To the Board of Directors and Shareholders of
DTE Energy Company

We have reviewed the accompanying condensed consolidated statement of financial position of DTE Energy Company and subsidiaries as of March 31, 2005, and the related condensed consolidated statements of operations and cash flows for the three-month periods ended March 31, 2005 and 2004, and changes in shareholders’ equity and comprehensive income for the three-month period ended March 31, 2005 and the three-month periods ended March 31, 2005 and 2004, respectively. These interim financial statements are the responsibility of DTE Energy Company’s management.
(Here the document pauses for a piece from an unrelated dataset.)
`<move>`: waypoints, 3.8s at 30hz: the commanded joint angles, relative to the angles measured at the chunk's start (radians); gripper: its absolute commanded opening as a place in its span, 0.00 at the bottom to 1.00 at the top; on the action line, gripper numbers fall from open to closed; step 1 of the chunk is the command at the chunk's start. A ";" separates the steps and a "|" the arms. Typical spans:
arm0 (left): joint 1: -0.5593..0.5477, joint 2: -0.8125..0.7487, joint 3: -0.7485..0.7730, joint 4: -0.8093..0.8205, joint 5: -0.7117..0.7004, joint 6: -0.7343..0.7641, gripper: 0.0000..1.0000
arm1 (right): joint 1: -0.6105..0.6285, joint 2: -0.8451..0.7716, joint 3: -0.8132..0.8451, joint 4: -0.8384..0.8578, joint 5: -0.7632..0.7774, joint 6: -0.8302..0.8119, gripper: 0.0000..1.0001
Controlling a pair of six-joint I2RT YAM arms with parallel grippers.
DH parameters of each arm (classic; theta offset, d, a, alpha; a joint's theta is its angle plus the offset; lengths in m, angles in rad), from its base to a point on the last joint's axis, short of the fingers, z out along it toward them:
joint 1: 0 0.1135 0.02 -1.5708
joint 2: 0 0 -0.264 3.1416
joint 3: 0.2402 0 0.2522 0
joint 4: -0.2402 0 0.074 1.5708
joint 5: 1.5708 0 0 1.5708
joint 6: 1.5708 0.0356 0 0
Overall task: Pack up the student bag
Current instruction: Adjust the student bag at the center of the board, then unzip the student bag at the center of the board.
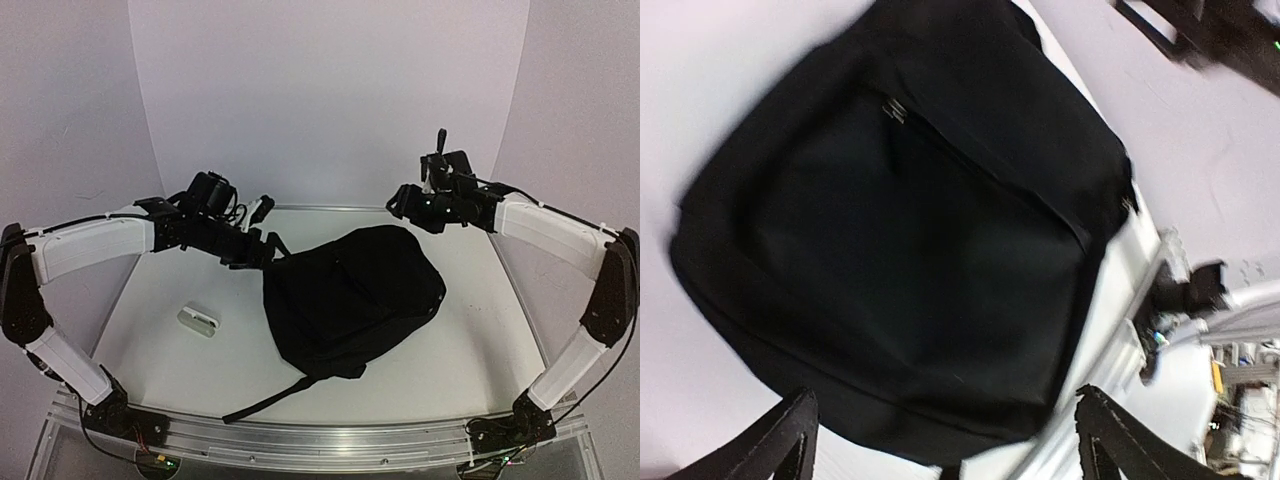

We conducted our reviews in accordance with the standards of the Public Company Accounting Oversight Board (United States). A review of interim financial information consists principally of applying analytical procedures and making inquiries of persons responsible for financial and accounting matters. It is substantially less in scope than an audit conducted in accordance with the standards of the Public Company Accounting Oversight Board (United States), the objective of which is the expression of an opinion regarding the financial statements taken as a whole. Accordingly, we do not express such an opinion.

Based on our reviews, we are not aware of any material modifications that should be made to such condensed consolidated interim financial statements for them to be in conformity with accounting principles generally accepted in the United States of America.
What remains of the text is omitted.